Fig. 4. Golgi apparatus fragmentation delays SNAT2 maturation in corneal epithelial cells.

A. Western blot analysis of extracts from cells expressing shRNA against GORASP2 exposed to hyperosmolar stress. Positions of protein size markers are indicated. B. Quantification of Golgi fragmentation in cells treated with 500 mOsm media for 3h and then switched to 500 or 600 mOsm media for additional 2h. C. Western blot analysis indicating the immature form of SNAT2 from cells treated with 500 mOsm media for 3h and then switched to 500 or 600 mOsm media in the presence of CX for the indicated times. D. Quantification of the data from panel C. SNAT2 signal intensities were normalized to α-tubulin E. Western blot analysis of extracts from cells cultured in 500 mOsm media for 5h with Sal003 (30 μM) added for the last2 h. A nonspecific band is indicated (#).
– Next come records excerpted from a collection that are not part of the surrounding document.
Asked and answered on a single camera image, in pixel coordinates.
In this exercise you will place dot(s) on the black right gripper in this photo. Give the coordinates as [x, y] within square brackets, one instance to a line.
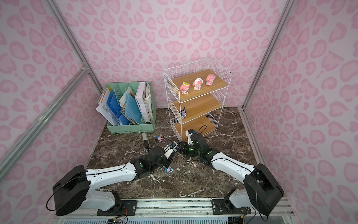
[184, 147]

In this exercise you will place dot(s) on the blue Doraemon figurine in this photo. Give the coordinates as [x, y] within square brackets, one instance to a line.
[169, 170]

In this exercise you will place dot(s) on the small black Kuromi figurine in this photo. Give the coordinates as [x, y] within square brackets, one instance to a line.
[183, 113]

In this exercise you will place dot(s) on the green hat pink figurine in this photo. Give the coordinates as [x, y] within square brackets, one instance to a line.
[184, 88]

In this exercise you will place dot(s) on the white hood My Melody figurine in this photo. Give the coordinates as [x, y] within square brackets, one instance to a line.
[197, 84]

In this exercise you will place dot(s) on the pink bow My Melody figurine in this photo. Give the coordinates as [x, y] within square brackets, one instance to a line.
[210, 79]

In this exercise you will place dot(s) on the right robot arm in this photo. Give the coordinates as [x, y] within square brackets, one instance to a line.
[262, 190]

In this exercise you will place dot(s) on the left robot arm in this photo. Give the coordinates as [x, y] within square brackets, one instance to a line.
[79, 188]

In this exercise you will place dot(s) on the pink octopus blue hat figurine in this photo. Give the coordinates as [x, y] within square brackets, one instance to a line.
[159, 138]

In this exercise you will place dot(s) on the beige black stapler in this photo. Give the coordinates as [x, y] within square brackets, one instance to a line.
[146, 141]

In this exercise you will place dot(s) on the papers and folders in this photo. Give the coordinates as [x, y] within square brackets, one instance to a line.
[125, 105]

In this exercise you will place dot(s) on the mint green file organizer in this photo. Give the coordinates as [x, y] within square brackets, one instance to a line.
[128, 112]

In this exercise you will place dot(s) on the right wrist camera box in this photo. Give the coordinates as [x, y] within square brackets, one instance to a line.
[189, 134]

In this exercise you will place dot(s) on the white wire wooden shelf rack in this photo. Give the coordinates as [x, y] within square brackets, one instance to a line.
[203, 107]

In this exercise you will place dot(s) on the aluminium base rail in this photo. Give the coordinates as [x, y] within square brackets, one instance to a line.
[180, 211]

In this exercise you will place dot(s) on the aluminium frame profile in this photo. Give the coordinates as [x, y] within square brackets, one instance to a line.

F. Quantification of the immature SNAT2 levels from cells treated as in E as described above. SNAT2 signal intensities were normalized to α-tubulin. G. Western blot analysis showing the immature form of SNAT2 from cells treated with 500 mOsm media for 3h. The cells were then incubated with CX and Sal003 for the indicated times. H. Quantification of immature SNAT2 levels from cells treated as in G as described above. SNAT2 signal intensities were normalized to α-tubulin. Data in panels B, D, F, and H are represented as mean of 3 experiments ± SD.